What is the Senior Experience Coda?

Students in art class, Feb 2020

The Senior Experience Coda (SEC) is a general education requirement that encourages Skidmore students to integrate many aspects of a broad liberal arts education and have the opportunity to imagine themselves—productively, creatively, passionately, and responsibly—as citizens in the world they are facing beyond graduation. The term coda comes from dance, music, and theater, where it describes the final section of a piece that serves to summarize the preceding passages but also introduces a final, novel idea. Coda captures the intended spirit of the Senior Experience, which should strive to enable students to integrate their previous experiences at Skidmore while at the same time fostering the production of new and creative ideas. The Coda is a moment for a student to simultaneously reflect on his/her/their academic past and look to the future.
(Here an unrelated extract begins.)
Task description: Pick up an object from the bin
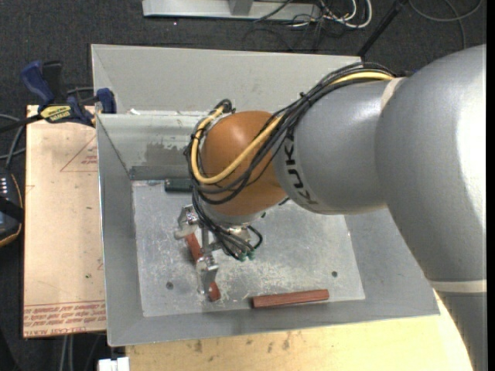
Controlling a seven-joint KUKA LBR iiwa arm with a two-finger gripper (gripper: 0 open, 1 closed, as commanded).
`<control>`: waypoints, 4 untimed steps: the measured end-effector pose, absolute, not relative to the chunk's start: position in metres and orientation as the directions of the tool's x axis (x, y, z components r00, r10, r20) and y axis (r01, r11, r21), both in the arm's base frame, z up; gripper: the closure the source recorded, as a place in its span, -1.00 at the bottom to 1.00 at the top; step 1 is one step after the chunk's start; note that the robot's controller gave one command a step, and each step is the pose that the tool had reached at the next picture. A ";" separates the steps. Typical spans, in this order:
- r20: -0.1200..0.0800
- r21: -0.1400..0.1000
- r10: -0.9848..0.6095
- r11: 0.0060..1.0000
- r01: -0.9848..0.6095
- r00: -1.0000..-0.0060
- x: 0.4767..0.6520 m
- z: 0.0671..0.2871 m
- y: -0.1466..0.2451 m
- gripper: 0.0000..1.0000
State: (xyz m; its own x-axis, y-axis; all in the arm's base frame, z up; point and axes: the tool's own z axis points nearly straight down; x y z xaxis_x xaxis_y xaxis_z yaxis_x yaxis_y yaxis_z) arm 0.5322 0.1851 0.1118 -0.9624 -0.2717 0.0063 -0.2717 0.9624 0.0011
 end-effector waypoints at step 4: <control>-0.026 -0.017 -0.766 0.643 -0.766 -0.642 0.521 0.083 0.156 1.00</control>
Offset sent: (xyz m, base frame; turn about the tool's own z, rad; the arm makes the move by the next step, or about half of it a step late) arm 0.0304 -0.0401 -0.0357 -0.2596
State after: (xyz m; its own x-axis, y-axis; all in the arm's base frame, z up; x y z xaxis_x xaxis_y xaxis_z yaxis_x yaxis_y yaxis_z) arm 0.5214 0.1561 0.0830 -0.6425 -0.7659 -0.0260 -0.7657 0.6429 -0.0171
Students in their senior year will complete one of many possible Codas. There is no specific course or capstone experience that students are required to take, but they must find or design an opportunity to take ownership of their own educational experience and pursue additional steps to integrate their many experiences at Skidmore. As with all courses and capstone experiences, faculty are free to design Codas as they see fit. The student’s experience with the Coda should be informed by the following themes:

  1. Relevance—Students will connect to the broader world, which may mean the broader world of academic discourse and/or the world outside of Skidmore College. 
  2. Integration—Students in the Coda will consciously and reflectively examine their broad and unique liberal arts education. 
  3. Creativity—Students in the Coda will produce original work and engage with individual ideas—in analysis, invention, or creation—in all fields.
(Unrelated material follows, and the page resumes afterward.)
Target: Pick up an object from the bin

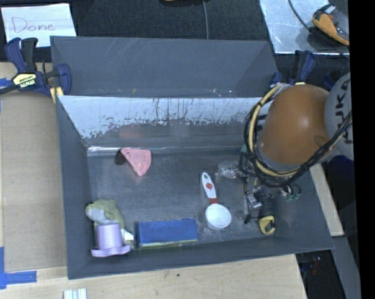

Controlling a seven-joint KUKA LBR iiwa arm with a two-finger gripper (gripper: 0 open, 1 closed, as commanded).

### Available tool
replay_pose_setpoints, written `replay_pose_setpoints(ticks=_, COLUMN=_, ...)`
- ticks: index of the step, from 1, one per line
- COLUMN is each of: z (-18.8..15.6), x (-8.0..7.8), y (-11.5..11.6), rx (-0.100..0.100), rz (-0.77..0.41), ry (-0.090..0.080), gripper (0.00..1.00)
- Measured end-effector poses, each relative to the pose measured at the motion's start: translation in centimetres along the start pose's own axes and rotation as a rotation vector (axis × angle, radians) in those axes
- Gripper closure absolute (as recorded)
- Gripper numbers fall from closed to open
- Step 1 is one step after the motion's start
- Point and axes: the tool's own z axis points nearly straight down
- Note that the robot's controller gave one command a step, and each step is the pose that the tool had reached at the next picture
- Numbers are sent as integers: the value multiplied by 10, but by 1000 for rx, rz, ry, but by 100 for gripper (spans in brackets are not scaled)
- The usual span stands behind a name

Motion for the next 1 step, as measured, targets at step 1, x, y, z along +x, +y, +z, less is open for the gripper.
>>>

It is expected that by their senior year, students have a firm idea of their academic interests and some idea of their post-college plans. In a Coda, students may work collaboratively with faculty and peers to identify an appropriate integrative course, research project, performance, and/or practicum. Students may choose to fulfill their Coda within their major, but they are free to find interdisciplinary experiences and codas offered by other departments. There are many ways to define such courses, including, but not limited to:

  • Senior thesis projects or capstone courses/capstone experiences that require significant research and writing;
  • Existing maturity-level courses that require substantial engagement with original research, in-depth analysis, service learning, and/or civic engagement with a focus on integrative learning;
  • Practicum experiences within a major (e.g., an Education Studies major may satisfy this requirement with the teaching semester);
  • A one-credit add-on to an existing 3 or 4 credit course that requires the student to focus on integrative learning, work in collaborative setting with peers and faculty, and present a final product that satisfies the three Coda themes; and
  • A Coda course that is specifically designed by a faculty member to invite students who do not choose to take on individual research or practicum experiences to engage with the three themes of the Coda.
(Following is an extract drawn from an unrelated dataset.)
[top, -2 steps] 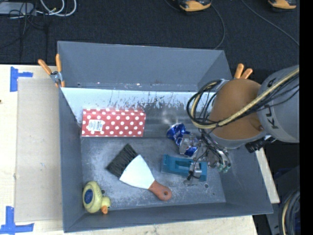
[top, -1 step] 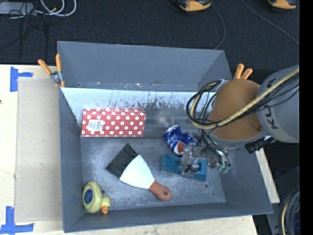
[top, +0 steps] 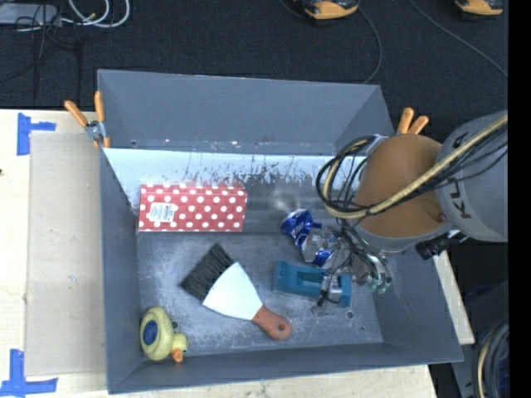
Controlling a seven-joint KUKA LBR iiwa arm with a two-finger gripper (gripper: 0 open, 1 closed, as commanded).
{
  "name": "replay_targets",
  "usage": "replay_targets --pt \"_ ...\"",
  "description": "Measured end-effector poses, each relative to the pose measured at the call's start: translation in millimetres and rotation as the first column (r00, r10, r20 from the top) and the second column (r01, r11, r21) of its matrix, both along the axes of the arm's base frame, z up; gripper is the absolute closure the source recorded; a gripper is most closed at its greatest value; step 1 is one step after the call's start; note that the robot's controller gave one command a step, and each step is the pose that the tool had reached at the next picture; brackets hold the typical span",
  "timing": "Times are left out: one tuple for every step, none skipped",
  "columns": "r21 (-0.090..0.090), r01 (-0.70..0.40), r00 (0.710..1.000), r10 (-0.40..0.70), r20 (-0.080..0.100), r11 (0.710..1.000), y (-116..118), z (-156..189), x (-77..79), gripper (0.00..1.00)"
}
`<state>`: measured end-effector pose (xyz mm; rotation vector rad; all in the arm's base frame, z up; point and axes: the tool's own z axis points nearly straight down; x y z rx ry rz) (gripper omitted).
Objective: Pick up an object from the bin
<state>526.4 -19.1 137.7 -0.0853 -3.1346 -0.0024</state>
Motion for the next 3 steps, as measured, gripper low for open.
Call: replay_targets --pt "0.0 0.0 1.0 0.0 0.0 1.0 0.0 0.0 0.0 0.0" --pt "0.0 0.004 1.0 -0.004 0.006 1.0 -1.3 -6.1 2.0 0.0" --pt "0.0 0.199 0.98 -0.199 0.001 0.98 -16.9 -48.3 19.5 0.0"
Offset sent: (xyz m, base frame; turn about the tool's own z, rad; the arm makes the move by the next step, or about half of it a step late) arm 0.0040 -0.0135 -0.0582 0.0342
As part of the Coda, students will have the opportunity to reflect on how their project and liberal arts education connect to society. Working collaboratively with faculty and peers, identifying one’s own particular areas of expertise, and finding moments to reflect on the integrative learning experience are essential elements of the senior experience. The Coda is the conclusion of the sequence of integrative experiences, and thus, seniors are expected to be able to engage intentionally and thoughtfully with the process of reflecting on their time at Skidmore.